Китаец повиновался. Доктор положил около себя банку с цианистым калием и тогда заговорил снова:
— Клянись мне своими предками исполнить то, что я тебе скажу.
— Клянусь! — ответил китаец, дрожа всем телом.
— Я умру через несколько минут… ты соберешь побольше сухого бурьяна и соломы и обложишь ими внутри и снаружи обе палатки. Потом ты обольешь их керосином, который остался в железном бидоне, и зажжешь… Клянись, что ты ничего не унесешь с собою… здесь заражена каждая вещь. Если ты не исполнишь этого, ты умрешь от той же страшной болезни, от какой сейчас умираю я.
— Клянусь, — прошептал китаец.
— Теперь иди! — сказал доктор, открывая банку с цианистым калием.
Когда через полчаса Лю-Син, собрав целую копну сухого бурьяна, заглянул в палатку, доктор Курц был уже мертв. Одна рука его свесилась с полотняной кровати, а на лице выступили большие синие пятна.
Китаец, стуча от страха зубами, принялся обкладывать палатку снаружи соломой и бурьяном, потом вошел в палатку и, стараясь не смотреть в лицо мертвого, наполнил ее до самого верха такими же охапками.
Кто знает, быть может доктор Курц хотел сжечь в палатке не «черную смерть», а злого духа, бывшего причиною его смерти?
Трясущимися руками Лю-Син зажег спичку. Белые клубы дыма взметнулись над курганом и медленно поплыли над степью. Огромное пламя в несколько минут охватило палатку, послав к вечернему небу крутящийся столб золотистых искр. Китаец потянул носом воздух: пахло керосином и еще чем-то. Лю-Син принюхался: да, Это был знакомый запах, запах горелого мяса. Лю-Син в ужасе упал на землю, шепча заклинания.

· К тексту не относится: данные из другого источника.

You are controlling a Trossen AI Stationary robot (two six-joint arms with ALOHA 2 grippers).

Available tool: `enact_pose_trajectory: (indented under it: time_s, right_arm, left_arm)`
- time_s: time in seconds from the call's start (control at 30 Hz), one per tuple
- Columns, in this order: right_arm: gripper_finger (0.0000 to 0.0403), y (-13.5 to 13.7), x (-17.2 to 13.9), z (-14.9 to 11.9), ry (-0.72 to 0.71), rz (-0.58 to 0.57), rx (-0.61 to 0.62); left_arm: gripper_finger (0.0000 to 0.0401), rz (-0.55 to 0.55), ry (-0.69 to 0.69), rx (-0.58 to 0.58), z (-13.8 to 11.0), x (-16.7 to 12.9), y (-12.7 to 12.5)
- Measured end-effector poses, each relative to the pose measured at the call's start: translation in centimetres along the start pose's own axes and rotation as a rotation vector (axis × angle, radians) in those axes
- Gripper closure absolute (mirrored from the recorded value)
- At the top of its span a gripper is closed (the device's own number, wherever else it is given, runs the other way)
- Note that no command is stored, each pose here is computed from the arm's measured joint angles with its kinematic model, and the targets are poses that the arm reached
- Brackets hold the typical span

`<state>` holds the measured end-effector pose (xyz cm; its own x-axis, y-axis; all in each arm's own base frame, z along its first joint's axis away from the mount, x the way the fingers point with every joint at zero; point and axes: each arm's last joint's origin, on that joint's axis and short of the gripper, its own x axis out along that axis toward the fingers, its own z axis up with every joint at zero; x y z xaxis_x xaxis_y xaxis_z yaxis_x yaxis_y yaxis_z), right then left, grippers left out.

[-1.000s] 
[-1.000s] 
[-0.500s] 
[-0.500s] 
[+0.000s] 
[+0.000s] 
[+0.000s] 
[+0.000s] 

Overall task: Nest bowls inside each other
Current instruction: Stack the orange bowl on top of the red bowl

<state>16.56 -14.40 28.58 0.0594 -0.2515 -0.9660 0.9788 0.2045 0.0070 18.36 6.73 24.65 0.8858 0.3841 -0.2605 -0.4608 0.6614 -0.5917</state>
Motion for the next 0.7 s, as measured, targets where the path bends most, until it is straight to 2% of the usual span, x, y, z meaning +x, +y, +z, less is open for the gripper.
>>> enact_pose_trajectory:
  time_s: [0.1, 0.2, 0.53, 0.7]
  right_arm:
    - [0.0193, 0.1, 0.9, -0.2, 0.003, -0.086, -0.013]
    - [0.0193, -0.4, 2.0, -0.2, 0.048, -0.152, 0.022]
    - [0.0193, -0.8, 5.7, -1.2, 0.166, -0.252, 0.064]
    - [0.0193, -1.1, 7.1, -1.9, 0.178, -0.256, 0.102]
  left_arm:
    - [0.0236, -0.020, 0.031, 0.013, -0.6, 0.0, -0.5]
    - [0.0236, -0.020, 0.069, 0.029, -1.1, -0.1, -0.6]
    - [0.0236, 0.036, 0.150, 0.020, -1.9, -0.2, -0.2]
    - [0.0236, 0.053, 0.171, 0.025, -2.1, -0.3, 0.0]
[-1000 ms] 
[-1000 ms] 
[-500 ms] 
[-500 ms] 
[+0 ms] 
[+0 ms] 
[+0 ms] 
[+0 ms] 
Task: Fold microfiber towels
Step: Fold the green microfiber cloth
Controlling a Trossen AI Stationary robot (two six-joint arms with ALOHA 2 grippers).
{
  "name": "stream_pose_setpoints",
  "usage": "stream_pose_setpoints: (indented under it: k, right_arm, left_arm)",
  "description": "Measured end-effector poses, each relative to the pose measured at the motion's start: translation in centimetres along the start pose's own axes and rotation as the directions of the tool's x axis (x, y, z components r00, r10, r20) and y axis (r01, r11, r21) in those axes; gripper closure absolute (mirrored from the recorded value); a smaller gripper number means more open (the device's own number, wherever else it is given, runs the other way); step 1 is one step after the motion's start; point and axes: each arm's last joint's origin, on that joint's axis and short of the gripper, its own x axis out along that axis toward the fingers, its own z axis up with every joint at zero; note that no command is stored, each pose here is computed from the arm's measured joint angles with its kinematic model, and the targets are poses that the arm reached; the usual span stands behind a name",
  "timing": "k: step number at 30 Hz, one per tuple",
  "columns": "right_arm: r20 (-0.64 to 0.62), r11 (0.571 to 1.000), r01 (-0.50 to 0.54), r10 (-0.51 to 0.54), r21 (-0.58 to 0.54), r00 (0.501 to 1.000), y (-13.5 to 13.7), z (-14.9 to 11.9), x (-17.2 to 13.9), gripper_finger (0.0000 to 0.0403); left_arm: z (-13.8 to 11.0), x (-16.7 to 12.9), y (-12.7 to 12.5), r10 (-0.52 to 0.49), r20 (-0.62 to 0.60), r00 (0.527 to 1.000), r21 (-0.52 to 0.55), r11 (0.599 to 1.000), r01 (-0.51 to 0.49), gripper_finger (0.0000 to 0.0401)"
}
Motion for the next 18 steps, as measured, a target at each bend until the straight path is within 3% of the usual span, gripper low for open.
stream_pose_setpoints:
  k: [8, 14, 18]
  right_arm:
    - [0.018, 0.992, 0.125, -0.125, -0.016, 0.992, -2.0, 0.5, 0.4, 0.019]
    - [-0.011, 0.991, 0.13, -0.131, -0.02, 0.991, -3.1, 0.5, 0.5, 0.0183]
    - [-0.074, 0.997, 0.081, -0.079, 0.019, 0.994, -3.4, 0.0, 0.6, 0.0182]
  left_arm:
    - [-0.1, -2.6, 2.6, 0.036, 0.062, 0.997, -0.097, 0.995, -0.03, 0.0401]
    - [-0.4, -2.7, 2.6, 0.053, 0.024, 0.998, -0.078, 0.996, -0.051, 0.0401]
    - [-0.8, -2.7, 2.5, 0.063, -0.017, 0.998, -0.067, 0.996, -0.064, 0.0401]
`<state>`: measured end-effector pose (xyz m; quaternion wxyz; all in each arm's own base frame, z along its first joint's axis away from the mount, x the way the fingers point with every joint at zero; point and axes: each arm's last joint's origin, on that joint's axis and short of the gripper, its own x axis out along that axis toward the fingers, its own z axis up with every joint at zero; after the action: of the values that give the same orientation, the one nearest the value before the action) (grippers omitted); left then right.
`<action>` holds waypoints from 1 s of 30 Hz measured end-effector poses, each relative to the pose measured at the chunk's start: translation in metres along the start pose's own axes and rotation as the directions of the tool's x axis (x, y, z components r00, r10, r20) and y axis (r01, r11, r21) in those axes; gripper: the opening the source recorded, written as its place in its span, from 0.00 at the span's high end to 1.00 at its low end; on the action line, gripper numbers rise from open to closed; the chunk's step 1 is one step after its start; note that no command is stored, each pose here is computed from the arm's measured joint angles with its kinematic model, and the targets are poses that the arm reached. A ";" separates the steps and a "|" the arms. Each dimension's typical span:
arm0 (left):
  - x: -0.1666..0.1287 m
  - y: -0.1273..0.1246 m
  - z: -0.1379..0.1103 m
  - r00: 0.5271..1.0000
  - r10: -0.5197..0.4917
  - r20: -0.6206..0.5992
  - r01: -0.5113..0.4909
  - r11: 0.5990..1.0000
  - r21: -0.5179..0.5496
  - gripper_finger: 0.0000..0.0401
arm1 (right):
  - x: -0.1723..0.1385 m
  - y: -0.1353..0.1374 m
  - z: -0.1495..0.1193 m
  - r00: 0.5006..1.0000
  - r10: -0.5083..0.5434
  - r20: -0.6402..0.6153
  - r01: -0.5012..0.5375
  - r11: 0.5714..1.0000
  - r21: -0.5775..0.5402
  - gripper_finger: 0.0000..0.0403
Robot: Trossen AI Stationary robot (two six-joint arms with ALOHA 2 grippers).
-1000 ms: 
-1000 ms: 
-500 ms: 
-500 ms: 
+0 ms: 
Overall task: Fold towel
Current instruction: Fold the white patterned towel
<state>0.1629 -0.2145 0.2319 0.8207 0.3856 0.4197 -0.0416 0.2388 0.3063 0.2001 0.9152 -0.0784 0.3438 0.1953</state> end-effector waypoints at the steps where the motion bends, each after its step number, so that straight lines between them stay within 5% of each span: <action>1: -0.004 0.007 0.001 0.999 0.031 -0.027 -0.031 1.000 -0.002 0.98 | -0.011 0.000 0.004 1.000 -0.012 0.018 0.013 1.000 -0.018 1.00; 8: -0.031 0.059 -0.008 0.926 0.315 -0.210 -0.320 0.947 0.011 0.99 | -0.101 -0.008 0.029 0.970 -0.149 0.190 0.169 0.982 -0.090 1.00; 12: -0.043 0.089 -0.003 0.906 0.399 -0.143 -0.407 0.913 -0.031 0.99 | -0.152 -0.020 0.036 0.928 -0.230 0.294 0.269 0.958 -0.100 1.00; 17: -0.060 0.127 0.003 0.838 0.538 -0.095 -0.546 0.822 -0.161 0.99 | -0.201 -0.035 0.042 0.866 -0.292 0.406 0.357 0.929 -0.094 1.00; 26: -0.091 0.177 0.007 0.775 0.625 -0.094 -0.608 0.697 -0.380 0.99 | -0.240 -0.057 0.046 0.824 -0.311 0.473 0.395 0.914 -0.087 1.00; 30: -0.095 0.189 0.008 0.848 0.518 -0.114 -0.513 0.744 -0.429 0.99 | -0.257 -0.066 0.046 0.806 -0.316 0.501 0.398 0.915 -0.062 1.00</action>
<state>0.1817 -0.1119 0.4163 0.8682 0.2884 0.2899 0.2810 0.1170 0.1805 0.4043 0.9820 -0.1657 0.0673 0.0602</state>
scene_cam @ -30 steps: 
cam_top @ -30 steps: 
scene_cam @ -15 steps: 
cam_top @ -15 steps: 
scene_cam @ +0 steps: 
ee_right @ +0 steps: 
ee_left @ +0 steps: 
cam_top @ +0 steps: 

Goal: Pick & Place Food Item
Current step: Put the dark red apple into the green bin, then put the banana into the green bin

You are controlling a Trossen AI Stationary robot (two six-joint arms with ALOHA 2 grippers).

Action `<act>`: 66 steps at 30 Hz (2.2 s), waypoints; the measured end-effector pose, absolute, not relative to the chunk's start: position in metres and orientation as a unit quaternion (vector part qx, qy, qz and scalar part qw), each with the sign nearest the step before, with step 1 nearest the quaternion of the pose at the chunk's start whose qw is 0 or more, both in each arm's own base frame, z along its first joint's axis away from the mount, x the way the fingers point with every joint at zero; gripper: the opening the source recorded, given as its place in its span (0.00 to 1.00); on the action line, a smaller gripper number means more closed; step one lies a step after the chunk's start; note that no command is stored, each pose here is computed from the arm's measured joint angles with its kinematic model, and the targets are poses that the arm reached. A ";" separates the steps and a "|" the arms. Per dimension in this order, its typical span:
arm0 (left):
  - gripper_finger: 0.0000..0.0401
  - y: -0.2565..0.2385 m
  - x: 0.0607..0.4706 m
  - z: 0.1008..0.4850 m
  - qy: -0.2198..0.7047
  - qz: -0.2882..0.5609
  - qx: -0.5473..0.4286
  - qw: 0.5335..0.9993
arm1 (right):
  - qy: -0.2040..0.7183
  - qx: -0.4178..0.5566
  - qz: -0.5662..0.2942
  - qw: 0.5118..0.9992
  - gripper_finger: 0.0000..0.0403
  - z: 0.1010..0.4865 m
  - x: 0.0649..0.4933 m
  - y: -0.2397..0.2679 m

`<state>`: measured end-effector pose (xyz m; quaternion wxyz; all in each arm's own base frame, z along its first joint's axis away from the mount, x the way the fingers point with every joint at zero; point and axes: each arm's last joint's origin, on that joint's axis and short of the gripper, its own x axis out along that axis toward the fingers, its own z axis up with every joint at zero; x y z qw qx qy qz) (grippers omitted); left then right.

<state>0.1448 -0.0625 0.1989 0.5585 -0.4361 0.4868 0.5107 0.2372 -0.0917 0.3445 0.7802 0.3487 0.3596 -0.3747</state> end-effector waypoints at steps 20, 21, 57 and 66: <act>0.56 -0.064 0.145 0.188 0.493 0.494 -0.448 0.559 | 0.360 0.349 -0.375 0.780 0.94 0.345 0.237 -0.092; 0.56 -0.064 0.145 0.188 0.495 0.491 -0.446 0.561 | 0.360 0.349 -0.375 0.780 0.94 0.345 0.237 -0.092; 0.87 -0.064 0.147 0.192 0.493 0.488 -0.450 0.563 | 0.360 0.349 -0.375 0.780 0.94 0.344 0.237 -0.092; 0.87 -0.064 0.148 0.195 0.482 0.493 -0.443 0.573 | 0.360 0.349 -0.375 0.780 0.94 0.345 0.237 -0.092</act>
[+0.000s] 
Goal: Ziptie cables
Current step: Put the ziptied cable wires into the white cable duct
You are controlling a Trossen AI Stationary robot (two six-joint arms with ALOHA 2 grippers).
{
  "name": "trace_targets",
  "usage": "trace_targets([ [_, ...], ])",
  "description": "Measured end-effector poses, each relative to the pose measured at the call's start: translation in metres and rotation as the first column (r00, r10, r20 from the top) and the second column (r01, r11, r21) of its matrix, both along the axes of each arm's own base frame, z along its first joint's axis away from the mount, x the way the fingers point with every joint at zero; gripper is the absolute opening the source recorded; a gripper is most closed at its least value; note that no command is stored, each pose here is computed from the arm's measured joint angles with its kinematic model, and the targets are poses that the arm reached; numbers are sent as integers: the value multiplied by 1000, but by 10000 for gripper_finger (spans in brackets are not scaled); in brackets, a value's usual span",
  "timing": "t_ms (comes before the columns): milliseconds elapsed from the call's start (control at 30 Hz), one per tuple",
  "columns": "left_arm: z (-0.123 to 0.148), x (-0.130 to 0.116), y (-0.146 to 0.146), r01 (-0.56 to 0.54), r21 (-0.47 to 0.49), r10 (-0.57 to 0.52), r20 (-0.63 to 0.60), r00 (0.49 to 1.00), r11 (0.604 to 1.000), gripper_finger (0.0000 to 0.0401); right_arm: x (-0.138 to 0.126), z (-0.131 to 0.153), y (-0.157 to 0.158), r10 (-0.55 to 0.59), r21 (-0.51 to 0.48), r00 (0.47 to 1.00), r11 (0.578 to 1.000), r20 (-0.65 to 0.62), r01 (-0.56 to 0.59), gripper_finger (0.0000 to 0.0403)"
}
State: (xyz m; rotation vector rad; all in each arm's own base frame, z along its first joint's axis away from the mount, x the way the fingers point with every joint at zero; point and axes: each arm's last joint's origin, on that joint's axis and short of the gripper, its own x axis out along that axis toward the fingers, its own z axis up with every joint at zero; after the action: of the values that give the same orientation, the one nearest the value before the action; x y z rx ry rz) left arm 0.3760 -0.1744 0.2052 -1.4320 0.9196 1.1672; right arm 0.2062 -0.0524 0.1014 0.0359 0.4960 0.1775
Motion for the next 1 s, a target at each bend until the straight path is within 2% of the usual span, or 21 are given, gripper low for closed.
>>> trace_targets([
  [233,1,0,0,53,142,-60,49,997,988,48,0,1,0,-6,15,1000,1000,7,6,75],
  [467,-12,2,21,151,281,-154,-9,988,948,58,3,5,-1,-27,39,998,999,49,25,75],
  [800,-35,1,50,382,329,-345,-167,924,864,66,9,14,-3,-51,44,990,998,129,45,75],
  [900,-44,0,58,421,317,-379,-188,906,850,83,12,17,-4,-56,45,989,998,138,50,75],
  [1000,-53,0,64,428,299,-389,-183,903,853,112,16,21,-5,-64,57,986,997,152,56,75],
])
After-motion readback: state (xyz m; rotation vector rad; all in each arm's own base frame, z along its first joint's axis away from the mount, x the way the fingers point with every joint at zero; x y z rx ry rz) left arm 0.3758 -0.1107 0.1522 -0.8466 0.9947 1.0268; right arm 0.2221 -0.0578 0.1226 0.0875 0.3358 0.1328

С маленьким мешком за плечами, в котором лежало несколько пресных лепешек и бутылка воды, брел по степи китаец Лю-Син. Он шел без отдыха весь день, торопясь поскорее уйти от страшного места.
Когда багровый шар солнца одним краем уже коснулся дальнего кургана и в траве громче затрещали кузнечики, китаец почувствовал усталость. Он сел на землю, положил рядом мешок и, обняв руками колени, затянул печальную песню о белой палатке на кургане и о злой черной смерти, унесшей доктора Курца.